* Aim of the exercise: Word for word, restate the lines of the material below from its first line through the one containing "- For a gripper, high". Omit the rest.

*** Block opens ***

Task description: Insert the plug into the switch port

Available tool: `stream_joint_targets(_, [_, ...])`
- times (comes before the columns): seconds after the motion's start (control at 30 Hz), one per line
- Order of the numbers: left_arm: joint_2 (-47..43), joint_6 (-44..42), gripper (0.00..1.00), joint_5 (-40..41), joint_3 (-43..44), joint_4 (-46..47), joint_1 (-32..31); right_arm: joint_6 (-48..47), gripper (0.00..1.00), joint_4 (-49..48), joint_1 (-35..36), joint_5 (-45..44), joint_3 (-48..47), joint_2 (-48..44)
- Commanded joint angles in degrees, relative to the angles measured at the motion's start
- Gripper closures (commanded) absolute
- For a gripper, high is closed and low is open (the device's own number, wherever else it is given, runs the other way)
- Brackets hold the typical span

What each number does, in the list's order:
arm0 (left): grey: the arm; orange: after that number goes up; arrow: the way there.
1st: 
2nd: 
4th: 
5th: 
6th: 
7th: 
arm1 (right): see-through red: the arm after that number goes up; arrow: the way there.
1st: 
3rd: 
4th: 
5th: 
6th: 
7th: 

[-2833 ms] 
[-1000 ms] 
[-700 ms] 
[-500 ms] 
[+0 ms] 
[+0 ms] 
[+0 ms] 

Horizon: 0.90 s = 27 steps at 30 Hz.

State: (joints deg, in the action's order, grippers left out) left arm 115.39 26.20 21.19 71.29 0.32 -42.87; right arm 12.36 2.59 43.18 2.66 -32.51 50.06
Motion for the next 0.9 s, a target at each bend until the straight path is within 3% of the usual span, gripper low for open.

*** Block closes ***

* Answer box:
Task description: Insert the plug into the switch port

Available tool: `stream_joint_targets(_, [_, ...])`
- times (comes before the columns): seconds after the motion's start (control at 30 Hz), one per line
- Order of the numbers: left_arm: joint_2 (-47..43), joint_6 (-44..42), gripper (0.00..1.00), joint_5 (-40..41), joint_3 (-43..44), joint_4 (-46..47), joint_1 (-32..31); right_arm: joint_6 (-48..47), gripper (0.00..1.00), joint_4 (-49..48), joint_1 (-35..36), joint_5 (-45..44), joint_3 (-48..47), joint_2 (-48..44)
- Commanded joint angles in degrees, relative to the angles measured at the motion's start
- Gripper closures (commanded) absolute
- For a gripper, high is closed and low is open (the device's own number, wherever else it is given, runs the other way)

This answer leaves nothing further to address.